I read many years ago Thomas Mann and Ken Kessey, also the Eliade’s novels and a few books of Stephen King. They weren’t at all my favorites, but there, on that magic mountain, near some cuckoo’s nest, in a sinister house, I lived their novels, unfortunately without being capable to write anything matching them. I wrote so much during my stay at the manor, but my writings were rambling, whole stacks of papers without rhyme or reason that one could’ve jumbled up and read in any order without losing their meaning, without having one. I was crawling like a limax on the old wall that surrounded the yard, slobbering on the paper without even hoping that my trail would be someday found and called a work of art.

Somehow, the quietness and the rest I had hoped to found there were slipping away. In those few weeks spent in silence and recluseness, I couldn’t sleep one whole night. I was either falling asleep late – even at dawn sometimes – or waking up when it was still dark outside, frightened and sweating without reason, without understanding as I so felt for so much things. I couldn’t remember most of my dreams, except for the two recurring ones. In one of them, the house appeared to me as it must have looked a century ago, along with its old tenants: a boyar with a rich moustache and harsh eyes, wearing a long shirt, a vest and a belt, then a plump frowning lady in a knee-length gloomy dress, her hair cut short and lipstick on her lips, and a maiden with freckles wearing a flounced dress, her hair long and pointy ears, having her hands entwined on her belly; she wasn’t taking after neither of her parents. They were standing still in front of the porch, and the boyar seemed to scold me with his eyes as if I’d done something wrong, as if I’d been some uninvited guest. I couldn’t leave, though.

I hadn’t learned their names or history, but I knew they were them as in one of the rooms there was a daguerreotype who pictured all three of them in gala attires, seemingly before going to a ball. Another picture was there on the entire length of the wall depicting an enormous herd of black horses. I used to like horses, but since one bit me in the chest when I was a child I couldn’t muster the courage to get near them.
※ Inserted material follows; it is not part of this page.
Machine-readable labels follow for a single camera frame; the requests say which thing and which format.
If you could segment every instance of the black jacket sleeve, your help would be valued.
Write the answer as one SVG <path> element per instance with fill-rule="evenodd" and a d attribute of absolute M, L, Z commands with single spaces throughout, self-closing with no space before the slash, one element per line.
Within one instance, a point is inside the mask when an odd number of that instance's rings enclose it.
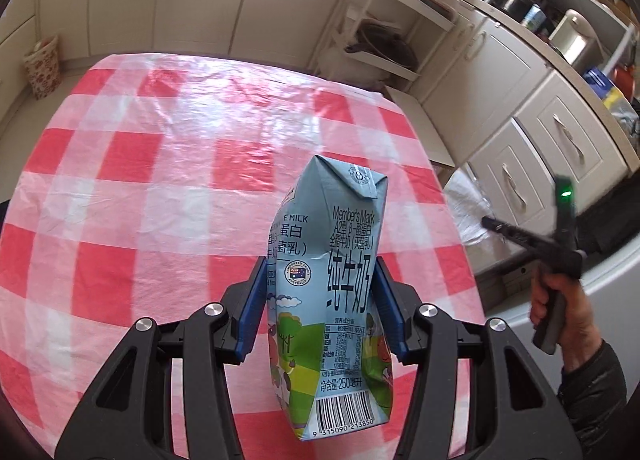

In the other dream I was hospitalized in the Sanitarium and doctors with magnifier-like glasses and Neanderthalian nurses subjected me to agonizing treatments, telling me it was for my own good. Sometimes, Aron was there with me, too. The dream was so vivid that when I woke up I’d check myself for needle marks and thought in horror that I escaped and they were looking for me, and I struggled choosing to run as far as I could or return for fear of retaliation in case the nurses caught me.

One of the nights – sitting on the porch and writing the same hogwash, feeling and knowing I wasn’t good at it, tormented by a full moon that stole my sleep – I found that I couldn’t concentrate because of the flickering of the fireflies in the little glade. I don’t know what made me followed them. It was like a call that my confounded will couldn’t resist. I staggered down the steps and followed the receding little lights. I followed them foolishly, like in a B movie, until I entered the forest. I wasn’t too long until I heard a noise in the underbrush, somewhere to my right. Trance-like, without thinking of the dangers lurking there, I set out in that direction, not having at least a stick for protection. A creature shot out and vanished into the trees. In the moonlight, I could make out a small and thin human shape, a boy or a girl maybe. It ran eerily, like a man on stilts in carnivals, in spite of its small built.

It could’ve been anyone, any kid or girl from the village in the valley, drawn by the light in a house they knew it was deserted, or some belated tourist, lost on his way back from some healing spring, thinking he was trespassing or that I was some villain stalking in the night at the edge of the forest. It could’ve been a nut that escaped from the Sanitarium. A few years back I taught some ethnology courses, so it came only naturally to think of the females of the forest: wood nymphs or rusalkas. Some were fantastic creatures from their birth, others were human beings who by various reasons became spirits of the forest. The stories were many, even the sightings. Although I had a clear understanding of how the fantastic creatures came alive in the folk minds and so I didn’t believe in them as like a child I stopped believing in Santa Claus, if there was a place where these sort of entities could exist, it would be this place. In that night, the dreams that troubled me most started.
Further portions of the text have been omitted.